***** Records to process *****

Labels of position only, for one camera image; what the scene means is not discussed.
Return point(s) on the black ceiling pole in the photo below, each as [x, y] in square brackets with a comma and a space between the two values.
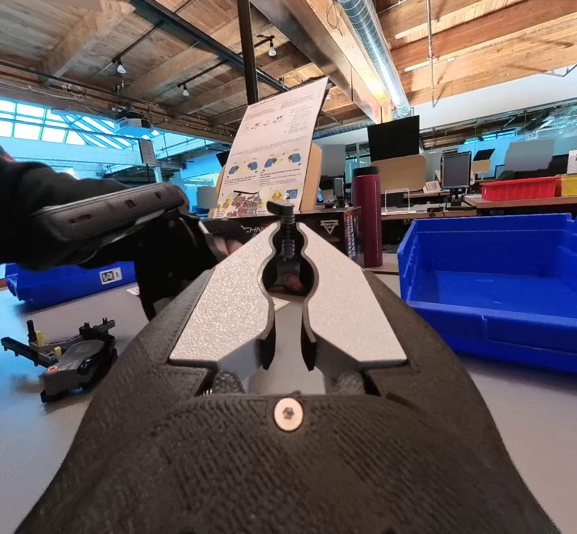
[247, 38]

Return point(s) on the computer monitor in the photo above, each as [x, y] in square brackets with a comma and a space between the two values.
[456, 169]

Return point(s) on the wooden desk divider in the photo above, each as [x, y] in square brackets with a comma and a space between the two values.
[399, 173]

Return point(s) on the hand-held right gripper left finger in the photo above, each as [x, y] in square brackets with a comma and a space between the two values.
[225, 308]

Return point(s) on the silver air duct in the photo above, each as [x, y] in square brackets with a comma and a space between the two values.
[365, 25]

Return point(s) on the person's left forearm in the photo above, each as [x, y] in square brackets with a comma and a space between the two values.
[27, 191]

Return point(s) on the skylight window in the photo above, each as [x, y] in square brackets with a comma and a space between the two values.
[45, 124]

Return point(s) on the red plastic bin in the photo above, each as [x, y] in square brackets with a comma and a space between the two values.
[518, 189]

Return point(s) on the black phone on stand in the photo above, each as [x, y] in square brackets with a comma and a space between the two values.
[340, 191]

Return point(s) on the clear acrylic stand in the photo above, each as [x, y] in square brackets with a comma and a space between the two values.
[396, 198]

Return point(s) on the white paper label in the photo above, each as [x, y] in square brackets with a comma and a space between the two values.
[134, 290]

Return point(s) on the grey desk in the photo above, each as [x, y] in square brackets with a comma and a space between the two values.
[518, 408]

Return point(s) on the white ceiling projector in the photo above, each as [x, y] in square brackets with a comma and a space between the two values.
[133, 126]

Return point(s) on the wooden poster stand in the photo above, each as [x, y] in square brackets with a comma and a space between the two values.
[313, 182]

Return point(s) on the person's left hand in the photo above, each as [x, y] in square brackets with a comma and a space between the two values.
[231, 248]

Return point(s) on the black toy box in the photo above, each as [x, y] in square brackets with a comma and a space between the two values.
[333, 227]

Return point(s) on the hanging sign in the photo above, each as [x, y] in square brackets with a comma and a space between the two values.
[147, 151]

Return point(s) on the blue plastic bin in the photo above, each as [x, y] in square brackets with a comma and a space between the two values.
[487, 272]
[58, 284]

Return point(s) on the white instruction poster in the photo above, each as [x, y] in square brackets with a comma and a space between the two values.
[275, 137]

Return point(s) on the black flat panel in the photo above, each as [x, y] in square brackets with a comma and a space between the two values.
[393, 137]

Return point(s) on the wooden table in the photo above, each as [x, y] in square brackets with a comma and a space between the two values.
[518, 204]

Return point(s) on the small grey spring part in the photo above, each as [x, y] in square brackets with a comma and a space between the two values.
[281, 269]

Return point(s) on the grey brick-built vehicle model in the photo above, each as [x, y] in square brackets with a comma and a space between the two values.
[72, 354]

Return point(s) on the small metal spring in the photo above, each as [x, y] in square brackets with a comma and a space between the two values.
[287, 239]

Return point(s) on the maroon drink bottle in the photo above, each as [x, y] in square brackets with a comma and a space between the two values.
[367, 218]

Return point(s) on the yellow plastic bin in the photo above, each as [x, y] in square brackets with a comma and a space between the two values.
[569, 186]

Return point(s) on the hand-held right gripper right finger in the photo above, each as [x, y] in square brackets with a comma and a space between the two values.
[356, 313]

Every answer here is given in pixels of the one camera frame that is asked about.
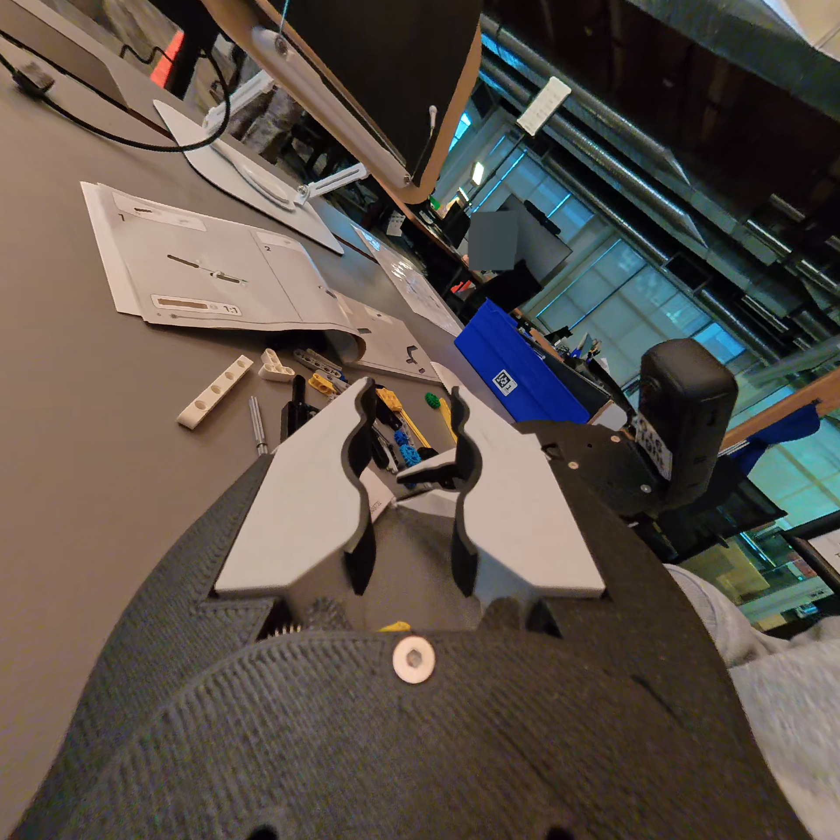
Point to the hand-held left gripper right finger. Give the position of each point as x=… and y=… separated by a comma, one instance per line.
x=525, y=518

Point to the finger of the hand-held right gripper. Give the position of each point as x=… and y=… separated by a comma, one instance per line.
x=426, y=505
x=433, y=464

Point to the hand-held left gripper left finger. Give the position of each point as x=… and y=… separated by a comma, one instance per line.
x=295, y=505

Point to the large light blue lego gear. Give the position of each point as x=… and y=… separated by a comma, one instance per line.
x=409, y=455

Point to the yellow lego axle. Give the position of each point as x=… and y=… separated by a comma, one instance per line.
x=413, y=428

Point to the long yellow lego beam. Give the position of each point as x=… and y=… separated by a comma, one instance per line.
x=446, y=417

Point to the yellow lego block with holes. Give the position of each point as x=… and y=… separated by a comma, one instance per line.
x=388, y=399

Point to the grey lego axle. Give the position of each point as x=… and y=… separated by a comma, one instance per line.
x=257, y=425

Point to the small yellow lego connector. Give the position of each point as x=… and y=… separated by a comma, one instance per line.
x=321, y=382

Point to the white lego beam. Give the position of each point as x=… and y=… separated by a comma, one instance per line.
x=214, y=392

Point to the white angled lego piece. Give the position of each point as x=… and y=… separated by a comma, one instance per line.
x=275, y=367

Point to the thick grey lego beam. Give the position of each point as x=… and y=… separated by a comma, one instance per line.
x=318, y=362

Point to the white cardboard box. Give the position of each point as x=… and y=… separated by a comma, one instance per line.
x=610, y=415

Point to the blue plastic bin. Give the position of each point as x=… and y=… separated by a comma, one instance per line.
x=512, y=367

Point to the blue cloth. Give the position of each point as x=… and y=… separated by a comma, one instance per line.
x=781, y=430

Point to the white laminated sheet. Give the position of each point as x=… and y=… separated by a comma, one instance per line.
x=413, y=282

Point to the wooden beam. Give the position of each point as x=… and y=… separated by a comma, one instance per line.
x=781, y=410

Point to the white instruction booklet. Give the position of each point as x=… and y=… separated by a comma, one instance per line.
x=216, y=262

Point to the person's grey jacket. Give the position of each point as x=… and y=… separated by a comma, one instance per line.
x=787, y=722

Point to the white monitor stand base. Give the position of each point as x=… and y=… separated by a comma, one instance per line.
x=243, y=177

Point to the white rectangular panel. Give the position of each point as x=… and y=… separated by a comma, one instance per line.
x=543, y=105

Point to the black monitor with wooden trim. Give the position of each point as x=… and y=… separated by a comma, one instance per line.
x=387, y=72

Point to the grey flat box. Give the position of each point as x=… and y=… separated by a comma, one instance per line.
x=59, y=46

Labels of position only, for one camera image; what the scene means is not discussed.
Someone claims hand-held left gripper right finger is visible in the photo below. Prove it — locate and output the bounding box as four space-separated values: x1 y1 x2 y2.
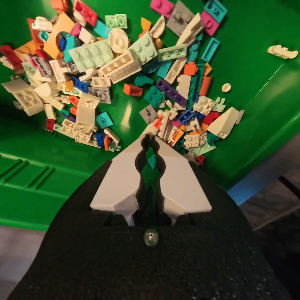
153 137 213 226

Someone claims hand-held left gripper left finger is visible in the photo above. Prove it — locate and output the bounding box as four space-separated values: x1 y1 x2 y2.
90 134 151 226

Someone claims green plastic bin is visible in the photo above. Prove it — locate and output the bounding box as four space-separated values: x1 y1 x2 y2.
0 0 300 232

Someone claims pile of colourful toy bricks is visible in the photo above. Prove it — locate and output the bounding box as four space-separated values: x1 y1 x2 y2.
0 0 245 170

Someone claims white curved toy brick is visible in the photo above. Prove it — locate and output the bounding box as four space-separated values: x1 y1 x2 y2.
267 44 298 59

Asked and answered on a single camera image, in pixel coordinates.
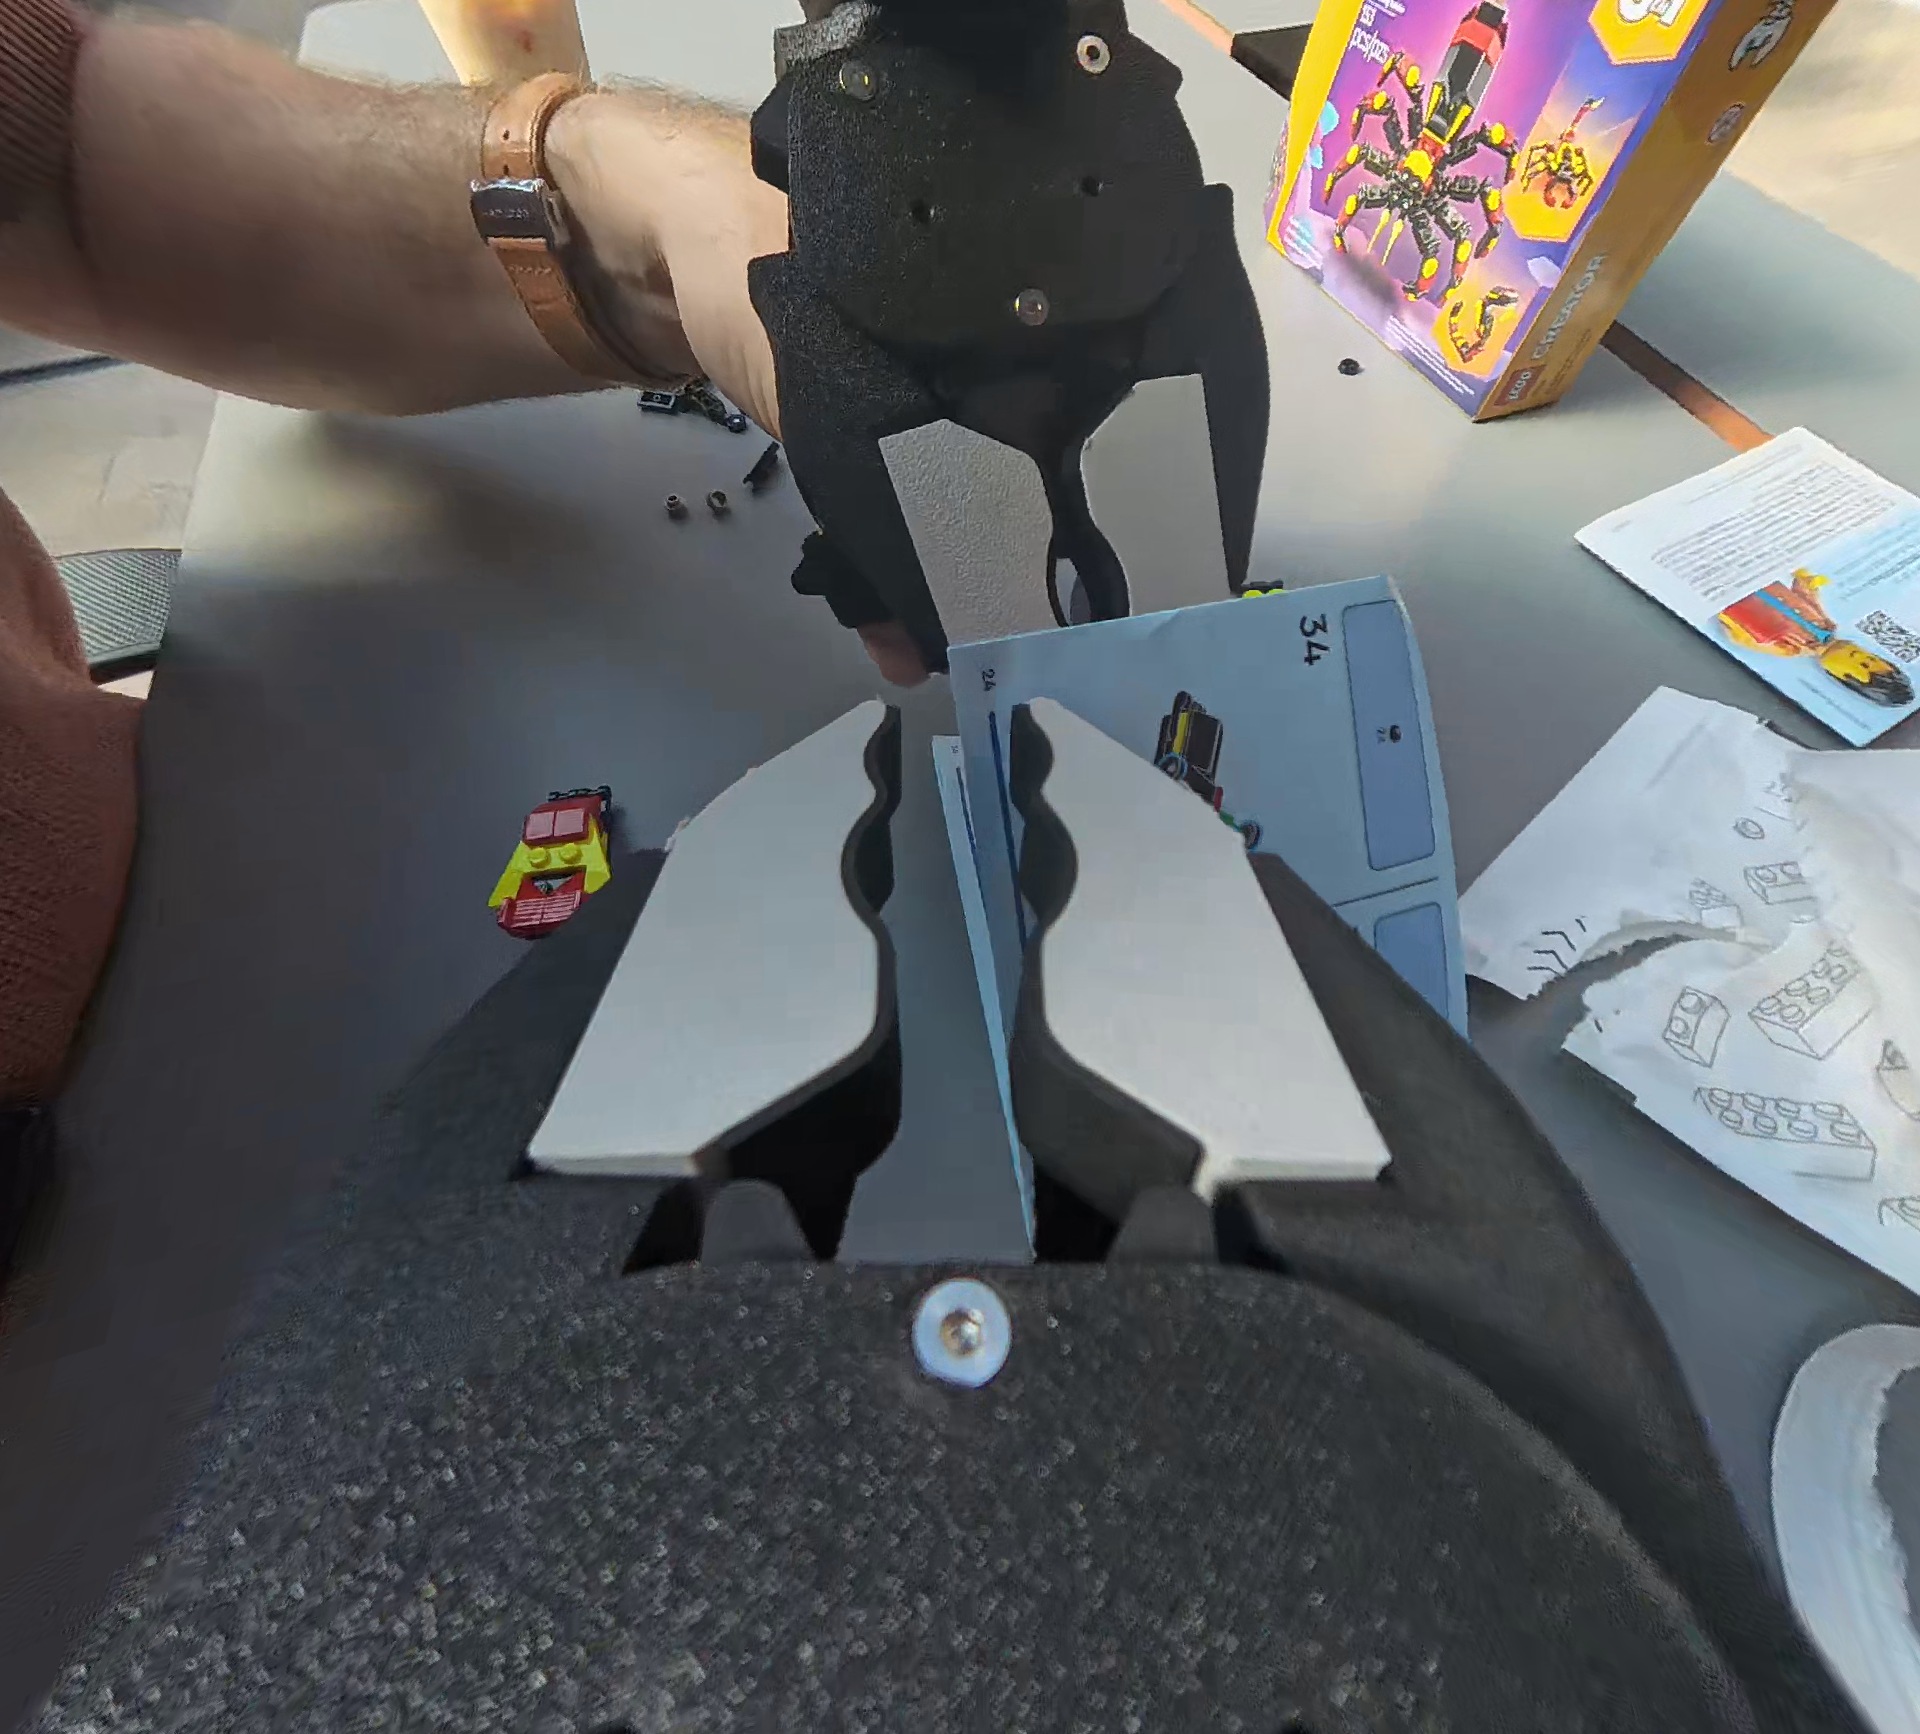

*****

*Your goal*
In which lines of the records does the word "camera" appear? Copy each of them.

*Task answer*
Labels of position only, for one camera image; what the scene means is not discussed.
Every answer here is given in pixels of the one camera frame that is asked about.
Labels of position only, for one camera image; what the scene means is not discussed.
Asked and answered on a single camera image, in pixel coordinates.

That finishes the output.